3

I am using Lucene 6.6.0 and I would like to use the near real-time search feature of Lucene. However, I could not manage to implement it. The way I try to get the feature is as follows:

I initialize an IndexReader instance:

this.reader = DirectoryReader.open(this.directory);

Let's assume some changes have been made in the index via an IndexWriter instance.

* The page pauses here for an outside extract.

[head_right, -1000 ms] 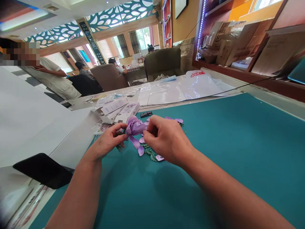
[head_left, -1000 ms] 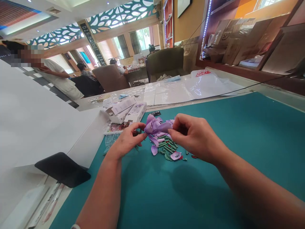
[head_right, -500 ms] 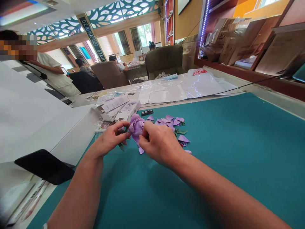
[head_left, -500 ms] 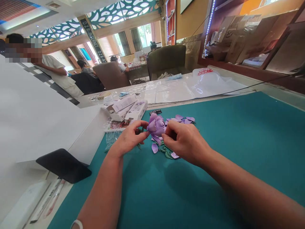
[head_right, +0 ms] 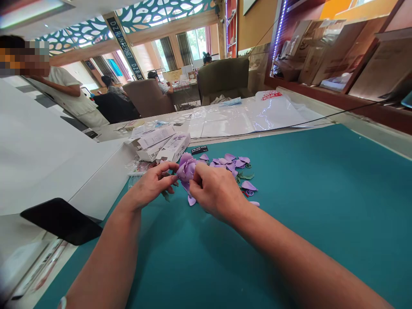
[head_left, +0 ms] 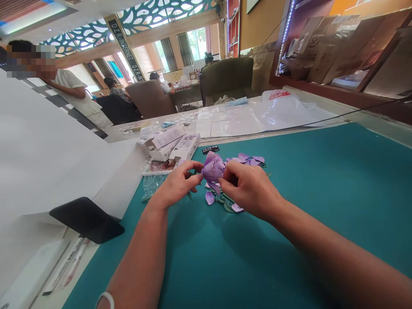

Then, if I understand correctly, I need a second instance of IndexReader to commit updates:

this.newReader = DirectoryReader.openIfChanged(this.reader);
if (this.newReader != null) {
    // Update the IndexSearcher with the new IndexReader instance
    this.searcher = new IndexSearcher(this.newReader);
    this.reader.close();
}

The issue here is that the code does not compile because of the following error: The method openIfChanged(DirectoryReader) in the type DirectoryReader is not applicable for the arguments (IndexReader).

How should I update the IndexReader then ?

Secondly, if I update the index again, I will need another IndexReader instance, won't I ? Would the most optimal way to update the index freely during the execution of the program be by switching between 2 IndexReader instances after each update ?

Thank you.

Sabir Khan
  • 9,826
  • 7
  • 45
  • 98
C. Güzelhan
  • 153
  • 3
  • 12

1 Answers1

4

Try to use a SearcherManager instead of a IndexReader: http://lucene.apache.org/core/6_6_0/core/org/apache/lucene/search/SearcherManager.html

Based on the SearcherManager your able to execute following methods:

// get a IndexSearcher for searching
IndexSearcher searcher = searcherManager.aquire();

// release IndexSearcher after search
searcherManager.release(searcher);

// refresh and add new index records to next search. usually after a commit 
searcherManager.maybeRefresh();

I tried to implement this as well and basically i did this:

  • create an IndexWriter and leave it open
  • create a SearcherManager with the IndexWriter as param.
  • use SearcherManager to search
  • use IndexWriter for indexing operations.
  • commit after indexing

Additionally you can use a separate thread to commit periodically and not on every write because the commit operation may be pretty "expensive".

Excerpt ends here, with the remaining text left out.